La secrecía que rige este tipo de acciones de carácter militar se ha ventilado en algunos aspectos en los últimos meses a raíz de las disposiciones de la administración Trump tras catalogar a seis cárteles de la droga mexicanos como organizaciones terroristas. En ese paquete junto a organizaciones como el Cártel de Sinaloa, Cártel de Jalisco Nueva. Generación, Cártel del Golfo y La Familia Michoacana, estaban dos organizaciones venezolanas, Tren de Aragua y Cartel de los Soles.

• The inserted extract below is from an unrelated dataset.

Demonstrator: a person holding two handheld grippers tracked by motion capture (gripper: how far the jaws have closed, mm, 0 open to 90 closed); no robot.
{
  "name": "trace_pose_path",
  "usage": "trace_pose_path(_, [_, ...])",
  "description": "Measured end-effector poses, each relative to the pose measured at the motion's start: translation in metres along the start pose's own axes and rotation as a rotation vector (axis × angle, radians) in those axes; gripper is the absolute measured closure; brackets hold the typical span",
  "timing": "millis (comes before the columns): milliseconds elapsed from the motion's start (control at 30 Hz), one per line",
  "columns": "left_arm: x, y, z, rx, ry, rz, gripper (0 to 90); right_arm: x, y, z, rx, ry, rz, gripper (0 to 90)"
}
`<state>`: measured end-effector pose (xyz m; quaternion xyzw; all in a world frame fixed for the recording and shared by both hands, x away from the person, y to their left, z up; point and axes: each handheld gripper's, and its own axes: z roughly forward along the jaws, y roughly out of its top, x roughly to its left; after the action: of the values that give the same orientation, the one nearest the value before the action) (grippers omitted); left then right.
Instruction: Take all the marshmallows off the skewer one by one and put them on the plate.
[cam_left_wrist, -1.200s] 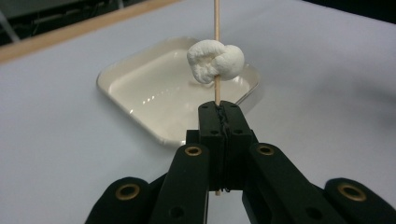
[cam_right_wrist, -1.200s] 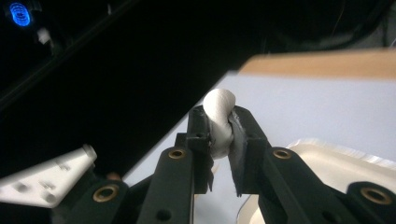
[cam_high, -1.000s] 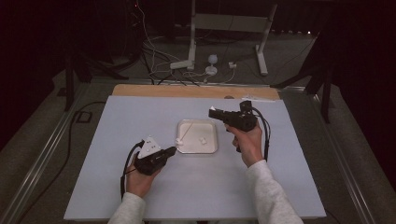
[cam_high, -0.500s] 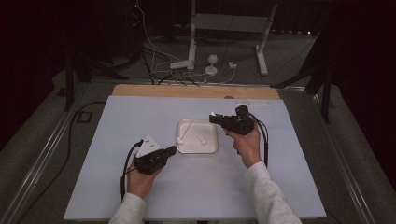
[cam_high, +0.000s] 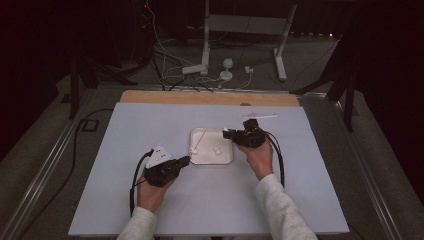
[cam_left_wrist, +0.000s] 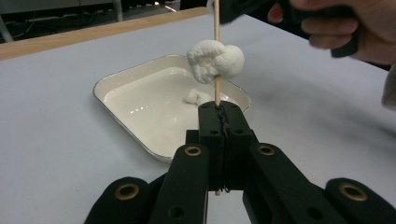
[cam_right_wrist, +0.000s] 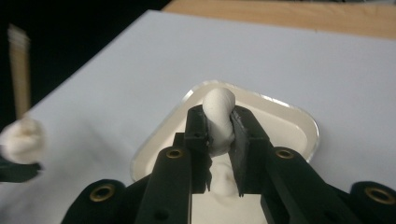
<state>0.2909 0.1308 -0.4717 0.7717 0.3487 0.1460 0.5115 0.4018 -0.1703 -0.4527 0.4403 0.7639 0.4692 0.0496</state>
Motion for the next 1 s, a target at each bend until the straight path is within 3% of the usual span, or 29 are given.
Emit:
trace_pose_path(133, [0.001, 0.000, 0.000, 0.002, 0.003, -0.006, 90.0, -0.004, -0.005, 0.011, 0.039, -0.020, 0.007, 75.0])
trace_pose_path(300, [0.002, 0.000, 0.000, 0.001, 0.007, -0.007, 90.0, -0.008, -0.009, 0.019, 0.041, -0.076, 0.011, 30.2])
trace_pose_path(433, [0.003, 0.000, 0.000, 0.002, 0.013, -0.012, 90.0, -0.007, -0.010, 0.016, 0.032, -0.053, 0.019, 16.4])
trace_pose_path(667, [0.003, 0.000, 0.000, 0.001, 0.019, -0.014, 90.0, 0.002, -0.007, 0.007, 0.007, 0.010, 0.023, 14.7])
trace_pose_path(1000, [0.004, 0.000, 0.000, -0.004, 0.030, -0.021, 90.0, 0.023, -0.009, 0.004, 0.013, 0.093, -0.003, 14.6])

De acuerdo con información no clasificada en documentos militares a los que se tuvo acceso, el Ejército y la Armada de México tienen información sobre cómo se relacionan estas dos organizaciones con los cárteles mexicanos. También cuentan con datos sobre las condiciones internas de las fuerzas armadas venezolanas que no son ajenas al deterioro que se vive en aquel país. Uno de estos documentos señala: “El presupuesto operativo asignado a la Fuerza Armada Nacional, ha permitido hasta el momento, conservar su actual capacidad operativa, sin embargo, tienen deficiencias en cuanto a mantenimiento se refiere, ya que las adquisiciones de armamento no se establece la ministración de las piezas de repuesto, causando que exista gran cantidad de material bélico fuera de servicio”.
Con la tensión incrementándose al sur del Mar Caribe tras el ataque estadounidense a una lancha rápida el pasado martes 2 de septiembre, donde murieron 11 presuntos integrantes del Tren de Aragua, el factor venezolano es motivo de análisis y seguimiento en las fuerzas armadas mexicanas. A las implicaciones estratégicas del despliegue de la flota compuesta por tres destructores clase Arleigh Burke y el Grupo Anfibio Iwo Jima con más de dos mil marines listos para desembarcar, se le suma la hoja de ruta fijada en su visita a México del secretario de Estado Marco Rubio. El acuerdo de seguridad anunciado es un repaso en varias de sus líneas de estrategias en común que desde el lado militar datan de años atrás. Hoy la situación en Venezuela y el factor China asoman como amenazas transnacionales comunes con el narcotráfico, crimen organizado, lavado de dinero y fentanilo como hilo conductor.